| The problem |
Reproduce the first line of the entries that follow and each later line, word for word, ending with the one containing "pose (xyz m;".

[Stored items]
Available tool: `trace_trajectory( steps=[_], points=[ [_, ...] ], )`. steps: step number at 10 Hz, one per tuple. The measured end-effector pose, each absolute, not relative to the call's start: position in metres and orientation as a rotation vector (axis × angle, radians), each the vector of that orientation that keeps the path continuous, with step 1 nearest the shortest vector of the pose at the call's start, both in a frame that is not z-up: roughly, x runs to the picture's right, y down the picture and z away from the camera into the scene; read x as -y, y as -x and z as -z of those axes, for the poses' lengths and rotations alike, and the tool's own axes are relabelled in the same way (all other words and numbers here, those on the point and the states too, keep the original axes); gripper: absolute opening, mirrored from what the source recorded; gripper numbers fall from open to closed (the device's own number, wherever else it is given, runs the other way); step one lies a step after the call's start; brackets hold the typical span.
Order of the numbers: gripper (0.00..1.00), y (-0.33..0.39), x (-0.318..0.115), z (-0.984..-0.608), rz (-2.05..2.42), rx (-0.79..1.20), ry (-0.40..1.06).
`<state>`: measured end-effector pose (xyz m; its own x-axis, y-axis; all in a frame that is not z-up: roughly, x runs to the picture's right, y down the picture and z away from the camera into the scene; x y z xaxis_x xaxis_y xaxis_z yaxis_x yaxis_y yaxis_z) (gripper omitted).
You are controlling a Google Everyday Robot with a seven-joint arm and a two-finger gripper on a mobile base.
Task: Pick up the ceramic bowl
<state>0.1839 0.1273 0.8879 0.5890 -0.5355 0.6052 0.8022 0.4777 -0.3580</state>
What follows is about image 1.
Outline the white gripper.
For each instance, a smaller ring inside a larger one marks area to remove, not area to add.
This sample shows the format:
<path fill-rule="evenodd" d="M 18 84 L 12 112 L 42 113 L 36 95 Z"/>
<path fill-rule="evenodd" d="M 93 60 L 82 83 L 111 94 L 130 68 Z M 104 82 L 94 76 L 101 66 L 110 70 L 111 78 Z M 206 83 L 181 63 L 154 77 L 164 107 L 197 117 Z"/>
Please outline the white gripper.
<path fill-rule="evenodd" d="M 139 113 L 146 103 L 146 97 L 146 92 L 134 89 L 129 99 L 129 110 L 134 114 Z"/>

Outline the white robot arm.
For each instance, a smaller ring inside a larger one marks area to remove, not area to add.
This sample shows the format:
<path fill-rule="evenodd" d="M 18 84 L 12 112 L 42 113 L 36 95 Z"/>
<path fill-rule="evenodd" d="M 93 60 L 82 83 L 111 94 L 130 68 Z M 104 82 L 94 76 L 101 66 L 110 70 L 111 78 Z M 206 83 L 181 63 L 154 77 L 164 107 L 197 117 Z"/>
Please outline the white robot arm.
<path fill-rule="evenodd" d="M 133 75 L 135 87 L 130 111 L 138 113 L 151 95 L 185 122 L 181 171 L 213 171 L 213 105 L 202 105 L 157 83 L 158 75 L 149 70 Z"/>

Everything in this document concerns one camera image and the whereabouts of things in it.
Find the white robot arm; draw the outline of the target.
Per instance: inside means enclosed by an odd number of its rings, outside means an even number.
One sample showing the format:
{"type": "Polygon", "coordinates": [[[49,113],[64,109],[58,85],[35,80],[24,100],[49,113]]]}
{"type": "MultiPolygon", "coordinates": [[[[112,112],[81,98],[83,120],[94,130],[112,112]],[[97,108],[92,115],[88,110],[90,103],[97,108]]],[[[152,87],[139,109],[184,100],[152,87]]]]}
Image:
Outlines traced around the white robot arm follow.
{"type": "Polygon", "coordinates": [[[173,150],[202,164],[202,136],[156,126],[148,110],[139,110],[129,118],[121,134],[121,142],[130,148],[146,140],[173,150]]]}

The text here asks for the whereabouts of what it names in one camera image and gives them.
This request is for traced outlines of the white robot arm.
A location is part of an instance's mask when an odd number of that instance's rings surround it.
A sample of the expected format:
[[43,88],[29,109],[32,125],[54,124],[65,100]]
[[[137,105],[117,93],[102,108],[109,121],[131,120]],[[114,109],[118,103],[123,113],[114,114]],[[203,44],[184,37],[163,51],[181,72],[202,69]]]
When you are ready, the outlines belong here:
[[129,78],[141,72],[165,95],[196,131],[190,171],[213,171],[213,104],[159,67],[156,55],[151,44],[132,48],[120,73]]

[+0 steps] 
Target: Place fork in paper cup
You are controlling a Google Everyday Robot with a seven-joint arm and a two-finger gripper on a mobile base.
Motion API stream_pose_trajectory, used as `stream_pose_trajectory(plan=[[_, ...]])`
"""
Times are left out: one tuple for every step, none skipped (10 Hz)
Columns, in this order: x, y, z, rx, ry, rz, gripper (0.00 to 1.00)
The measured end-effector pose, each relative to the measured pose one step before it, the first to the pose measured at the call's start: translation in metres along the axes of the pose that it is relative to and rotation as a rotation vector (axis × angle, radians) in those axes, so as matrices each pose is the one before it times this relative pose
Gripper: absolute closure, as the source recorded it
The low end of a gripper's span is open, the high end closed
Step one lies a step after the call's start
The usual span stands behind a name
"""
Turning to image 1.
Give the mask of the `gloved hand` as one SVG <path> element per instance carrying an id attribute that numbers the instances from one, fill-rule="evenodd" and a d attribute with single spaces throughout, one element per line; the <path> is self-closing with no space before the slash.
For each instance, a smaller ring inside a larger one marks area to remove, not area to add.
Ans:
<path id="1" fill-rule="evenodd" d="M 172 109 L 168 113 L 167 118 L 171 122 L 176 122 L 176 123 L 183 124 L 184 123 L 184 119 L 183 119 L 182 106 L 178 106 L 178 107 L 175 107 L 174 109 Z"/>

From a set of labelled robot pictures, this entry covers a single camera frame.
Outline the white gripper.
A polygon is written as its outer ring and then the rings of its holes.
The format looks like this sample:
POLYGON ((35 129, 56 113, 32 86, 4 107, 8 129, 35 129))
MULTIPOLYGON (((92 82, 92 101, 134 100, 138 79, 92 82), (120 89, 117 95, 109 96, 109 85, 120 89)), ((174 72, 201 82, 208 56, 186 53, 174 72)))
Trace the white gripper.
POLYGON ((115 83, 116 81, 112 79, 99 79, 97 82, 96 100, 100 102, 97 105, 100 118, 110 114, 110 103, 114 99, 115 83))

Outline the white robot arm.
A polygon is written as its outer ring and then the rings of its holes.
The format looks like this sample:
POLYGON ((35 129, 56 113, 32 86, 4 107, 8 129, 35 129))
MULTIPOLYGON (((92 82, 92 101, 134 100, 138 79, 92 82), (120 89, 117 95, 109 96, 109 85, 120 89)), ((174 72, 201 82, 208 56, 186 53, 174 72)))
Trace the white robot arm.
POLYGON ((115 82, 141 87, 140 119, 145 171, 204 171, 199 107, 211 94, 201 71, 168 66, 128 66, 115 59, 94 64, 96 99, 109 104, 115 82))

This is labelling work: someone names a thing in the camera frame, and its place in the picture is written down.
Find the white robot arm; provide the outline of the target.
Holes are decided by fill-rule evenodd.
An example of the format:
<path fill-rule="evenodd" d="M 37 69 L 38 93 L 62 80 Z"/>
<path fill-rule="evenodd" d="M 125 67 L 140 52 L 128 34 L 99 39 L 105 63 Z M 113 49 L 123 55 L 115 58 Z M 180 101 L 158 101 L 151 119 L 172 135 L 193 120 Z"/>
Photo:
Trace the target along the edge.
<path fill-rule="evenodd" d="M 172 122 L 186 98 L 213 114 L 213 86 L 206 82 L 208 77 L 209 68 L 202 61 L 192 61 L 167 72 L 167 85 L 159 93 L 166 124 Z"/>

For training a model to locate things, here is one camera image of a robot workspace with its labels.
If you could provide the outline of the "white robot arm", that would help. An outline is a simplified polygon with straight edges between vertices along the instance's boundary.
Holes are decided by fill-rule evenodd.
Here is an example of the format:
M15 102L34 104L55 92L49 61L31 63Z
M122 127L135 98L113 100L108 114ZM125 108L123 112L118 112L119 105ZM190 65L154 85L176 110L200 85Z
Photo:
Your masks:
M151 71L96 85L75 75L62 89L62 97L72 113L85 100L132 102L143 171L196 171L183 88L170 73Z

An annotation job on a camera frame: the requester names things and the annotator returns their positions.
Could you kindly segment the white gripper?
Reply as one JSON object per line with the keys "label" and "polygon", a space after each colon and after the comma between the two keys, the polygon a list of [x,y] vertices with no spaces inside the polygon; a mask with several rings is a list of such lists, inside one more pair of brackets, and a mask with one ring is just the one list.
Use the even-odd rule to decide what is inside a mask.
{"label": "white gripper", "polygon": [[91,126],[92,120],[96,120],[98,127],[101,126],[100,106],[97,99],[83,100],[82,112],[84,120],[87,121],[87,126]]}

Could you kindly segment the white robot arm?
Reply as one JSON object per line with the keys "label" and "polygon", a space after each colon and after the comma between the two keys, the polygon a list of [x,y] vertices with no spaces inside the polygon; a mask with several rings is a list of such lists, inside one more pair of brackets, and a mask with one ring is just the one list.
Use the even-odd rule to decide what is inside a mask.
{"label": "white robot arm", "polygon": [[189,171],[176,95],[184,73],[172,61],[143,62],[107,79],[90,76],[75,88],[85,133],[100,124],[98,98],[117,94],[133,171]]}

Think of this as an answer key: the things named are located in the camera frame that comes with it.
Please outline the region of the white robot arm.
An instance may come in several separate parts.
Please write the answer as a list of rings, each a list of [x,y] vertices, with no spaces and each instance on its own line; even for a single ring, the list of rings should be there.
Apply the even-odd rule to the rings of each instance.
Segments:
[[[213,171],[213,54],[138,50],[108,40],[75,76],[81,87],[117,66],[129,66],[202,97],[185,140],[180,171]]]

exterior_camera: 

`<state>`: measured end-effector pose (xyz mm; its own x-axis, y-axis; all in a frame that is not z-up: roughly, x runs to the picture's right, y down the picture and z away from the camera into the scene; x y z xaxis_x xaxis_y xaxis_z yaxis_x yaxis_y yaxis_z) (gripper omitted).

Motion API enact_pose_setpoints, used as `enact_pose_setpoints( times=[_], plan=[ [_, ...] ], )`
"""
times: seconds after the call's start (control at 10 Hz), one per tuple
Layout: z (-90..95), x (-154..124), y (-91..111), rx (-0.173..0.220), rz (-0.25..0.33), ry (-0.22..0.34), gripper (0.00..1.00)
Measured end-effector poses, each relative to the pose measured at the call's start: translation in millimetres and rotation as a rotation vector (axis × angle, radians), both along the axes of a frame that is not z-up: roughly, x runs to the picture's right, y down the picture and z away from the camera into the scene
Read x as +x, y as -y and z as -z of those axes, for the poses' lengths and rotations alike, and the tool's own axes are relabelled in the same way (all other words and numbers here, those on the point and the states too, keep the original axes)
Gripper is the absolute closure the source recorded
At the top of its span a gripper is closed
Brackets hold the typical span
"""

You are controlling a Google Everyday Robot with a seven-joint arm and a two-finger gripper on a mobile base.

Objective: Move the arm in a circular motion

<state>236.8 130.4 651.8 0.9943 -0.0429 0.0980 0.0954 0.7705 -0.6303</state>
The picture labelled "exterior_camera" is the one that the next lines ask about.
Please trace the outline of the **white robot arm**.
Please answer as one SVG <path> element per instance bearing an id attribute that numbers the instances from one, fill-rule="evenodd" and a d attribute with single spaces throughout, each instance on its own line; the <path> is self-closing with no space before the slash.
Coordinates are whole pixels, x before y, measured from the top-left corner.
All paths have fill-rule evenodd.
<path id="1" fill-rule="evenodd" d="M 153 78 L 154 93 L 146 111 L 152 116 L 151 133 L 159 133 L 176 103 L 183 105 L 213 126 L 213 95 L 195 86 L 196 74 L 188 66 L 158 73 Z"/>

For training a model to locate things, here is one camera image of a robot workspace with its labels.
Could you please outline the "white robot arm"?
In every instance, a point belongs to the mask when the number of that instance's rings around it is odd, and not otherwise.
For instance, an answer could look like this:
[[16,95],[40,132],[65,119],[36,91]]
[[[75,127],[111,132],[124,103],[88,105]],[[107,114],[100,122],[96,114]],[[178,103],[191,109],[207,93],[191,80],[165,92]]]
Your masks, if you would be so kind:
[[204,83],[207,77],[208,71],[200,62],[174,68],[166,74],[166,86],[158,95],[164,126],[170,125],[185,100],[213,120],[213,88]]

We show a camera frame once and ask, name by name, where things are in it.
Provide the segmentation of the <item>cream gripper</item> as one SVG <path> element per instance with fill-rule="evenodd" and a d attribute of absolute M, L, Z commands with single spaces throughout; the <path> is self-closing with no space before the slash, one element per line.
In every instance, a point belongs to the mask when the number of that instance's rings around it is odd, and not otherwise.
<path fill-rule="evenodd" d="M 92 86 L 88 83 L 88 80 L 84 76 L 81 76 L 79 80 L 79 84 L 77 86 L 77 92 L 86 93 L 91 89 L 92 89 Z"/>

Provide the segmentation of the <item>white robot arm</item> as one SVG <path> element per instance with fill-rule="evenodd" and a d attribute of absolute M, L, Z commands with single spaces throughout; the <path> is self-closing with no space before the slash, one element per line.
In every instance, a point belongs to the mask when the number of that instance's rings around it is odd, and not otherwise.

| Answer section |
Available tool: `trace_trajectory( steps=[_], points=[ [_, ...] ], )`. steps: step number at 10 Hz, one per tuple. The measured end-effector pose, each absolute, not relative to the call's start: position in metres and orientation as a rotation vector (axis × angle, radians), each the vector of that orientation that keeps the path continuous, with step 1 nearest the shortest vector of the pose at the call's start, both in a frame that is not z-up: roughly, x runs to the picture's right, y down the picture and z away from the camera into the scene; read x as -y, y as -x and z as -z of those axes, for the poses' lengths and rotations alike, and the tool's own axes are relabelled in the same way (all other words and numbers here, those on the point and the states too, keep the original axes); gripper: absolute opening, mirrored from what the source recorded; gripper numbers fall from open to closed (the device's own number, wherever else it is given, runs the other way); step one lies a step after the call's start; brackets hold the typical span.
Order of the numbers: gripper (0.00..1.00), y (-0.33..0.39), x (-0.318..0.115), z (-0.984..-0.608), rz (-2.05..2.42), rx (-0.79..1.20), ry (-0.40..1.06).
`<state>`: measured end-effector pose (xyz m; its own x-axis, y-axis; all in a frame that is not z-up: roughly, x runs to the picture's right, y down the picture and z away from the camera into the scene; x y z xaxis_x xaxis_y xaxis_z yaxis_x yaxis_y yaxis_z) (gripper omitted).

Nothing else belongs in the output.